The U.S. Court of Appeals for the Ninth Circuit became the first state or federal court to strike down a TSAYO law in Andrade v. Attorney General of State of California, 270 F.3d 743 (9th Cir. 2001). The defendant in that case, Leandro Andrade, received a prison sentence of 50 years to life for petty theft of $154 worth of children's videotapes from two Kmart stores. Petty theft is a misdemeanor in California, punishable by no more than six months in jail. However, California law provides that petty theft by a person with a prior conviction for a property crime is a "wobbler" offense, meaning the crime can be prosecuted as either a misdemeanor or a felony. Andrade had no prior violent offenses, but because he had previously committed three burglaries in one day, his two instances of shoplifting were prosecuted as felonies, and the trial court imposed an indeterminate life sentence with no possibility of parole until after he had served 50 years of his sentence. Andrade was 37-years-old when he started serving his sentence.

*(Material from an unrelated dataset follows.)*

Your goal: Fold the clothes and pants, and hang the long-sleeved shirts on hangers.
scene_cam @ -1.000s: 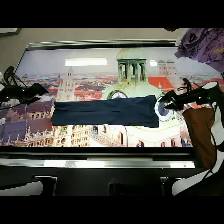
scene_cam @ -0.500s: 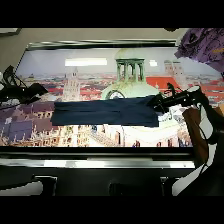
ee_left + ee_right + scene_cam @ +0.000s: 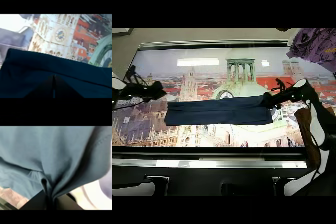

"The punishment raised an inference of gross disproportionality when compared to defendant's crime," the Ninth Circuit wrote. Even in light of the defendant's six prior nonviolent felony and misdemeanor convictions, the sentence was substantially more severe than sentences for most violent crimes in California and was unusual even when compared to applications of TSAYO laws applied to violent felons in other states, the Ninth Circuit concluded. The Ninth Circuit also concluded that the California Supreme Court, in upholding the defendant's sentence, failed to give proper consideration to the U.S. Supreme Court's decision in Solem v. Helm, 463 U.S. 277, 103 S.Ct. 3001, 77 L.Ed.2d 637 (1983), a case holding that a life sentence under a South Dakota recidivist law for writing a bad check amounted to CRUEL AND UNUSUAL PUNISHMENT.

The state of California appealed, and the U.S. Supreme Court reversed. Lockyer v. Andrade, ___ U.S. ___ 123 S.Ct. 1166, 155 L.Ed.2d 144 (2003). Writing for a five-person majority, Justice SANDRA DAY O'CONNOR noted that the Ninth Circuit overturned the California Supreme Court's decision pursuant to a HABEAS CORPUS petition. However, O'Connor wrote, 28 U.S.C.A. § 2254(d)(1) only gives federal courts authority to overturn state court decisions in habeas proceedings if the state court decision was contrary to or an unreasonable application of clearly established federal law.

Although O'Connor agreed that Solem and Lockyer were similar cases, she emphasized that a decision may only be deemed "contrary to clearly established precedent" if the state court applied a rule that contradicts the governing law set forth in the Supreme Court's cases or confronts facts that are materially indistinguishable from a Supreme Court decision and the state court nevertheless arrives at a different result. This did not happen here, O'Connor said. The defendant in Solem was sentenced to life in prison without the possibility of parole, while the defendant in Lockyer became eligible for parole after serving 50 years of his sentence. This fact made the two cases materially different, O'Connor said, and justified the California Supreme Court's decision upholding Andrade's sentence.